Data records
•••

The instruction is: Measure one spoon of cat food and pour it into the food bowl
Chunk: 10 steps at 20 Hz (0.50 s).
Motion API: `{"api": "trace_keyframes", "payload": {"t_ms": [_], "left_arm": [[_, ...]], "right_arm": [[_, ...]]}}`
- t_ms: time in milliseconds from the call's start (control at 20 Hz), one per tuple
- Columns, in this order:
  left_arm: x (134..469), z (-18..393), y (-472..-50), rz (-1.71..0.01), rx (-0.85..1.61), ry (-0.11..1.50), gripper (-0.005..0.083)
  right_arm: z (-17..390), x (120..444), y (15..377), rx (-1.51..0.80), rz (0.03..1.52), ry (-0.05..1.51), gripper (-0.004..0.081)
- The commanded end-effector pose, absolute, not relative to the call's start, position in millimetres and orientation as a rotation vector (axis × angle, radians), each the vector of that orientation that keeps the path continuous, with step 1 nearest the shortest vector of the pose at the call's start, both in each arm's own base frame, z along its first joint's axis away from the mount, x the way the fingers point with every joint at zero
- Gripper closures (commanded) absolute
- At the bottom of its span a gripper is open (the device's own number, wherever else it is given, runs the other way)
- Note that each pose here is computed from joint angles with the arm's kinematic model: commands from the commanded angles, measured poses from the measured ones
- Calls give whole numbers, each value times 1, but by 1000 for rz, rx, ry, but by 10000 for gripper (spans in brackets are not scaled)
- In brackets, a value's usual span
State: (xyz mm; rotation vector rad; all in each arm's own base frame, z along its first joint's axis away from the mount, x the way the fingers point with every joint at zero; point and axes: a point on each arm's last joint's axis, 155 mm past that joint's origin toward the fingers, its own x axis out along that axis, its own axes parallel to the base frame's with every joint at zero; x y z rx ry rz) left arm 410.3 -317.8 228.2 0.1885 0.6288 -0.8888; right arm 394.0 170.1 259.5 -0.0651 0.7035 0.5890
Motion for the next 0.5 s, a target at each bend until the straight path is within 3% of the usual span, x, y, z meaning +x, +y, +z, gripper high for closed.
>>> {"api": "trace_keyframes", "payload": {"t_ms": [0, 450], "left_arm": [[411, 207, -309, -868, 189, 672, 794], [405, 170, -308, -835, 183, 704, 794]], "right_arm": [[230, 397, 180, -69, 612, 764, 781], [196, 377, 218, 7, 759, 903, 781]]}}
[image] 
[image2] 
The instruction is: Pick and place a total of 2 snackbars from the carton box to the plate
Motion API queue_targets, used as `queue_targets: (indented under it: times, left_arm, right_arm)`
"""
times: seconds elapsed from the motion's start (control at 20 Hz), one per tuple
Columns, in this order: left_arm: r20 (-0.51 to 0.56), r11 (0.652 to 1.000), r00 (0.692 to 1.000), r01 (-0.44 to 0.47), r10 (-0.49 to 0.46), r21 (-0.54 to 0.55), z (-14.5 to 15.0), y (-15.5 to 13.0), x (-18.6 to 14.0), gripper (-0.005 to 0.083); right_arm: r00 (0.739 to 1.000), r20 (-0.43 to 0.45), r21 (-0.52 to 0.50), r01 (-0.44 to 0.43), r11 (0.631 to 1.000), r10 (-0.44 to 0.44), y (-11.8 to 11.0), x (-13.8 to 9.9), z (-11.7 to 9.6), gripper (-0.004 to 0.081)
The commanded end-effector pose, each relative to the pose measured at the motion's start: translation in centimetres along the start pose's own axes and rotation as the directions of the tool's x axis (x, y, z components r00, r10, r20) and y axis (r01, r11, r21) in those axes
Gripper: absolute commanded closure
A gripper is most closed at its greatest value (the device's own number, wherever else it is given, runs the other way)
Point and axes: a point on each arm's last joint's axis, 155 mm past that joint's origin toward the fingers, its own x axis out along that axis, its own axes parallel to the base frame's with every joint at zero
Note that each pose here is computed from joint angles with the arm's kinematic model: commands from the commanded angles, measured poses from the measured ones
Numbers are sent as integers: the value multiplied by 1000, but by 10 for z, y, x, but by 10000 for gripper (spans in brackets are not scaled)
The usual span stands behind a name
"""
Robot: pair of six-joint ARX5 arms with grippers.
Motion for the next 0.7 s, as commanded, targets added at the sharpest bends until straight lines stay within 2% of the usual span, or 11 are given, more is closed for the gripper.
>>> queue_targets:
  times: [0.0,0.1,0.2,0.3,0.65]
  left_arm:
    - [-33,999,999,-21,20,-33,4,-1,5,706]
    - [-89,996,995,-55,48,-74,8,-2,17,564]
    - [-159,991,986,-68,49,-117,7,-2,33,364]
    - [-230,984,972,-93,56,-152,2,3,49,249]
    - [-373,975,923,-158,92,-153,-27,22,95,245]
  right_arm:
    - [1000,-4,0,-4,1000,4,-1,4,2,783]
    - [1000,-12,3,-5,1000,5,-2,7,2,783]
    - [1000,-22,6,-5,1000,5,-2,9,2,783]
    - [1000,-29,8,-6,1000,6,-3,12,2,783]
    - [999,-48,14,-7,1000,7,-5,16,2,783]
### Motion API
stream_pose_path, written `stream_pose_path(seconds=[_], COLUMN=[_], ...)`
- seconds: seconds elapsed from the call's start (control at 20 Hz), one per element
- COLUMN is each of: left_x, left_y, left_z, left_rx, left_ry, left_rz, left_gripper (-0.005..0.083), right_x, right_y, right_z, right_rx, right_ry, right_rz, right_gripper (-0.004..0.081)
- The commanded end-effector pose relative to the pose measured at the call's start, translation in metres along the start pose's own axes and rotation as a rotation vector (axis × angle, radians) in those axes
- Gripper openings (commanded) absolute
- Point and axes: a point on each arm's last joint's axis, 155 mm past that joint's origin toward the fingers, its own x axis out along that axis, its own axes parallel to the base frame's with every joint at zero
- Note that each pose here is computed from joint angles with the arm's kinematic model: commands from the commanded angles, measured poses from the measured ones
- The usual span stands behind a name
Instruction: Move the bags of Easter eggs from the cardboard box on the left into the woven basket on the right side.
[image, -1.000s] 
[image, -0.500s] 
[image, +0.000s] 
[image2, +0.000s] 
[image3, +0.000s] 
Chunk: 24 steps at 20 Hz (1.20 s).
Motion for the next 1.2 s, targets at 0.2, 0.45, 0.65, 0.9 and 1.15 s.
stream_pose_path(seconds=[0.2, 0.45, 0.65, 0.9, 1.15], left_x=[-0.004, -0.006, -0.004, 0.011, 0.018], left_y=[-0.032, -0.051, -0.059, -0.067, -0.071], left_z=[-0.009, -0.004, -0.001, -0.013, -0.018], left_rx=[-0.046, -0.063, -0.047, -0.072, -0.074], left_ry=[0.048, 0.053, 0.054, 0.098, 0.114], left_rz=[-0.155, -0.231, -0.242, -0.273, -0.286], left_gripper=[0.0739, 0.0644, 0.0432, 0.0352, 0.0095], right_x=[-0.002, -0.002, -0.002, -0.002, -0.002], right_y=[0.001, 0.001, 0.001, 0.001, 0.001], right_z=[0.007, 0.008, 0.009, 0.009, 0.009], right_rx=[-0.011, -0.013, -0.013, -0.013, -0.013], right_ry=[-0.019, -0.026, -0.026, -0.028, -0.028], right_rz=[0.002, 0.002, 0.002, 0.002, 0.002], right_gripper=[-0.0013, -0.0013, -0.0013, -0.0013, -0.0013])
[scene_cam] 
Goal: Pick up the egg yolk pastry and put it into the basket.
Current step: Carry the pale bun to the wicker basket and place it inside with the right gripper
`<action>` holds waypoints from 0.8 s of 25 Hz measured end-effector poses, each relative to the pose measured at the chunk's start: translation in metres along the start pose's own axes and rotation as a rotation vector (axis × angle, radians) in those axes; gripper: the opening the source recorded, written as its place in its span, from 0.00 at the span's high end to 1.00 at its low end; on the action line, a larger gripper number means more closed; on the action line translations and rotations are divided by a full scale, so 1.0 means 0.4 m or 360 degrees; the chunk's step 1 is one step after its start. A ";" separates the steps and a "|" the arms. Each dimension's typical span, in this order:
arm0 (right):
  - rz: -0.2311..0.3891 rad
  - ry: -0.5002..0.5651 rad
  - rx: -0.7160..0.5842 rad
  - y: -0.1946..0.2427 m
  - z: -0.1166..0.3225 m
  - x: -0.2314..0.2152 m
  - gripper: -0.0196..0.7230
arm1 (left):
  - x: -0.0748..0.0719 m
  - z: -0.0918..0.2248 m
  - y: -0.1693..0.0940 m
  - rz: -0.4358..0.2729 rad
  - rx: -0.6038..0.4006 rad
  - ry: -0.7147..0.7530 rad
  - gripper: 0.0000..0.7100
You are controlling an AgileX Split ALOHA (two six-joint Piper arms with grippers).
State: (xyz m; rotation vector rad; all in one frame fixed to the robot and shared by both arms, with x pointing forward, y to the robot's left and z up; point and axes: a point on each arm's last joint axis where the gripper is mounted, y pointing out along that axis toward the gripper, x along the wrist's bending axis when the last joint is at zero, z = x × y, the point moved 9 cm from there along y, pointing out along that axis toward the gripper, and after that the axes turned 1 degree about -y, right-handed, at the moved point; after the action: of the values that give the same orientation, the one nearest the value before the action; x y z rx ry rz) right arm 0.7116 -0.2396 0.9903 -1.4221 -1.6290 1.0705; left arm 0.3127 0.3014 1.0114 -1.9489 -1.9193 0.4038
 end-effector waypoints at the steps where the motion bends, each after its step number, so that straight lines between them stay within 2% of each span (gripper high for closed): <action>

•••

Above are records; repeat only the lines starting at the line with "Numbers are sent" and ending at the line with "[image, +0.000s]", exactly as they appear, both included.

Numbers are sent as integers: the value multiplied by 1000, but by 10 for z, y, x, but by 10000 for gripper (spans in brackets are not scaled)
The usual span stands behind a name
"""
Robot: pair of six-joint ARX5 arms with grippers.
Motion for the next 0.7 s, as commanded, targets added at the sharpest bends until straight lines stay within 2% of the usual span, or 11 are given, more is closed for the gripper.
>>> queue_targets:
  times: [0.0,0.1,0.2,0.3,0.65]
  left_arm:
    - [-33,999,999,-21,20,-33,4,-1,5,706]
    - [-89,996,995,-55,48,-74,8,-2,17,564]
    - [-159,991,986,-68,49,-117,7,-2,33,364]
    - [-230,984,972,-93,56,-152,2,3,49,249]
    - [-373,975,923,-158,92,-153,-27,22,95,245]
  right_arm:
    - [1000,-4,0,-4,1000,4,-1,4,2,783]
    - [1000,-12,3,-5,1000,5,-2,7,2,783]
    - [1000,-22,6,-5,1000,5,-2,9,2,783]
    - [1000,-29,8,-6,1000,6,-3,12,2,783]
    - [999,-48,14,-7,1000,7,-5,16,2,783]
### Motion API
stream_pose_path, written `stream_pose_path(seconds=[_], COLUMN=[_], ...)`
- seconds: seconds elapsed from the call's start (control at 20 Hz), one per element
- COLUMN is each of: left_x, left_y, left_z, left_rx, left_ry, left_rz, left_gripper (-0.005..0.083), right_x, right_y, right_z, right_rx, right_ry, right_rz, right_gripper (-0.004..0.081)
- The commanded end-effector pose relative to the pose measured at the call's start, translation in metres along the start pose's own axes and rotation as a rotation vector (axis × angle, radians) in those axes
- Gripper openings (commanded) absolute
- Point and axes: a point on each arm's last joint's axis, 155 mm past that joint's origin toward the fingers, its own x axis out along that axis, its own axes parallel to the base frame's with every joint at zero
- Note that each pose here is computed from joint angles with the arm's kinematic model: commands from the commanded angles, measured poses from the measured ones
- The usual span stands behind a name
Instruction: Move the bags of Easter eggs from the cardboard box on the left into the woven basket on the right side.
[image, -1.000s] 
[image, -0.500s] 
[image, +0.000s] 

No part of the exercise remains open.